Making Complex Data Simple - Understanding Decision Trees in Machine Learning

Besides Neural Networks, using Decision Trees is another way to draw conclusions from complex data using Machine Learning. Decision trees are a type of tree structure consisting of nodes and edges. At each node, a question is asked, the answer to which determines which edge to follow further down the tree. At the end of the path is an output that represents the decision of the tree.

decision-trees-1

Figure: Example tree

Decision trees are generally divided into two categories: Classification Trees and Regression Trees. Classification trees are used, as the name suggests, to classify input data with respect to specific categories, while regression trees are used to predict numerical values.

A Classification Tree Example

An example use case for a classification tree is the differentiation of plants by their species.

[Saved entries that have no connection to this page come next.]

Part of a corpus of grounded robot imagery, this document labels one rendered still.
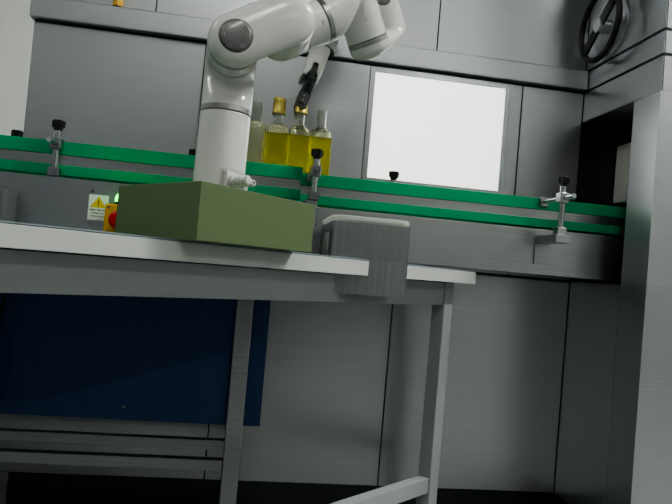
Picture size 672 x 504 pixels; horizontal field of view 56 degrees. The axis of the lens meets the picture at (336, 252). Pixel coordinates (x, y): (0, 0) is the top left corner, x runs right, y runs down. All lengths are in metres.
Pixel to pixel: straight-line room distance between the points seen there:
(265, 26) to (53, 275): 0.54
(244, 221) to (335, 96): 0.88
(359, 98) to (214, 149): 0.79
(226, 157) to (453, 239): 0.75
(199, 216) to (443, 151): 1.06
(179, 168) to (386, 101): 0.66
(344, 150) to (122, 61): 0.67
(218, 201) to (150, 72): 0.94
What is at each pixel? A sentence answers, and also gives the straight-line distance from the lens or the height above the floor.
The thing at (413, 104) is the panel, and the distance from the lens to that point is 1.92.
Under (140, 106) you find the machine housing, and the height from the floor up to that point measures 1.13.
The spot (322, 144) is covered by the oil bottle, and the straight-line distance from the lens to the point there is 1.69.
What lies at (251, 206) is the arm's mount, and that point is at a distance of 1.07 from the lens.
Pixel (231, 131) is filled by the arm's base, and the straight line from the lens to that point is 1.18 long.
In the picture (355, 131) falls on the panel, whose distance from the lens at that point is 1.86.
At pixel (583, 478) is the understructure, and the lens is 2.01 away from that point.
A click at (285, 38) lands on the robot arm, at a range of 1.17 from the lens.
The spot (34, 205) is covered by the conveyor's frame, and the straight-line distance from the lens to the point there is 1.60.
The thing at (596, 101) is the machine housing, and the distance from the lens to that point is 2.09.
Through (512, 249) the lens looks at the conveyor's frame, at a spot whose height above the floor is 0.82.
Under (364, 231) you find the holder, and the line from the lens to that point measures 1.37.
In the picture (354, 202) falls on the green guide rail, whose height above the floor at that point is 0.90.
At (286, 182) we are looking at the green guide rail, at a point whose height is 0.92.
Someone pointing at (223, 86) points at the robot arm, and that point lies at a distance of 1.22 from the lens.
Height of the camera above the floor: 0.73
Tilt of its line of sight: 1 degrees up
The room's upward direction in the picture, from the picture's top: 5 degrees clockwise
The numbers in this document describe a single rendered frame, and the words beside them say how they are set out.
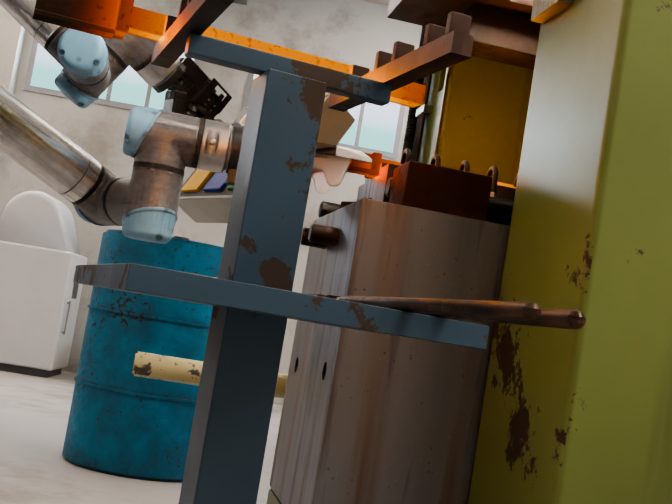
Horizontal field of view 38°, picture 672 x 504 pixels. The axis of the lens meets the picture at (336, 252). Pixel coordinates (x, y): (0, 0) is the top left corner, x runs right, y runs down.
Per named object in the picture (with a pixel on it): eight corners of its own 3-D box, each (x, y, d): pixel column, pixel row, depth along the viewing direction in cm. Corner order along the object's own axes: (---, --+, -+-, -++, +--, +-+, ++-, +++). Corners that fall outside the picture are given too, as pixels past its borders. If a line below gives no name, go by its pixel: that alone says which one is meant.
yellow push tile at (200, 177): (196, 189, 203) (217, 163, 206) (179, 189, 209) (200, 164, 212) (202, 195, 204) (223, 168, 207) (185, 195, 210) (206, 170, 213)
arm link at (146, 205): (142, 242, 152) (155, 173, 153) (183, 246, 144) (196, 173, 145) (97, 233, 147) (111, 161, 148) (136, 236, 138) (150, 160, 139)
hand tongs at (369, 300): (587, 331, 59) (590, 311, 59) (524, 320, 58) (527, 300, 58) (332, 308, 117) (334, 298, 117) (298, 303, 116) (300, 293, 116)
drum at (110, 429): (212, 491, 406) (254, 247, 414) (46, 466, 399) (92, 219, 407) (215, 465, 473) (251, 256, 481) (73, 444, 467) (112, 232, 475)
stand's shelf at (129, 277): (125, 289, 71) (130, 262, 71) (72, 282, 109) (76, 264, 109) (486, 350, 81) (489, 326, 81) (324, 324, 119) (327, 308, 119)
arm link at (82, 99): (46, 71, 166) (91, 26, 168) (53, 85, 177) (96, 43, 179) (81, 103, 167) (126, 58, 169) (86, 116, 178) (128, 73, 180)
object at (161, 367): (131, 378, 176) (136, 349, 176) (131, 376, 181) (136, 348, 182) (367, 414, 184) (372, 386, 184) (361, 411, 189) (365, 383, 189)
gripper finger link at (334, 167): (367, 192, 145) (308, 185, 147) (373, 153, 145) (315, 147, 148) (361, 188, 142) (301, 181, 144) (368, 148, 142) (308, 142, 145)
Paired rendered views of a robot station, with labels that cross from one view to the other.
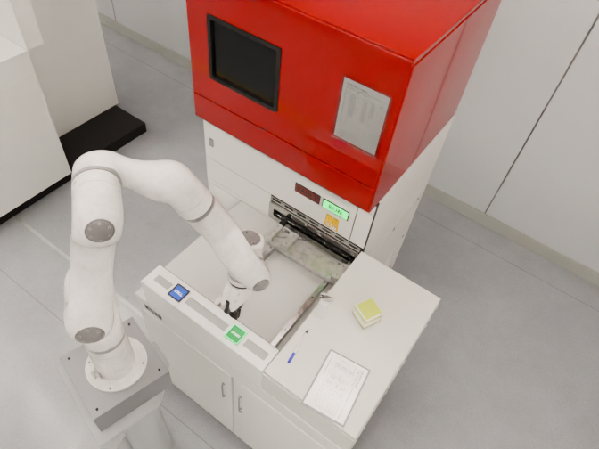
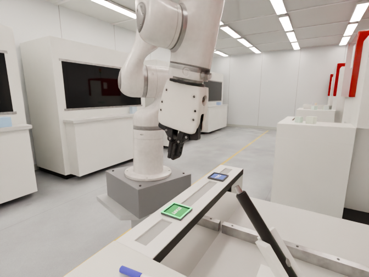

Characteristics such as growth size, flower color, flower shape, etc. can be used as input to make individual decisions at the nodes of the tree, e.g. based on the growth size of the plant, and finally arrive at a category, in this case the plant species.

A Regression Tree Example

A typical example of a regression tree is predicting the selling price of a house. Features such as the number of rooms, the size of the property, the location, etc. can be used in the tree to make individual decisions, and finally arrive at a price. The possible outputs are not limited to specific values, but can take any numerical value.

Algorithms

There are various algorithms to create or train decision trees. In this TechUp, we will first look at the Random Forest algorithm, and then create a decision tree using an example, as well as discuss the advantages and disadvantages of Decision Trees.

Random Forest

decision-trees

The Random Forest algorithm is an ensemble learning algorithm in which several decision trees are created independently of each other. To arrive at a decision from a given input, the decisions of the individual trees are combined and summarized into an output. This approach is also called Bagging (Bootstrap Aggregating).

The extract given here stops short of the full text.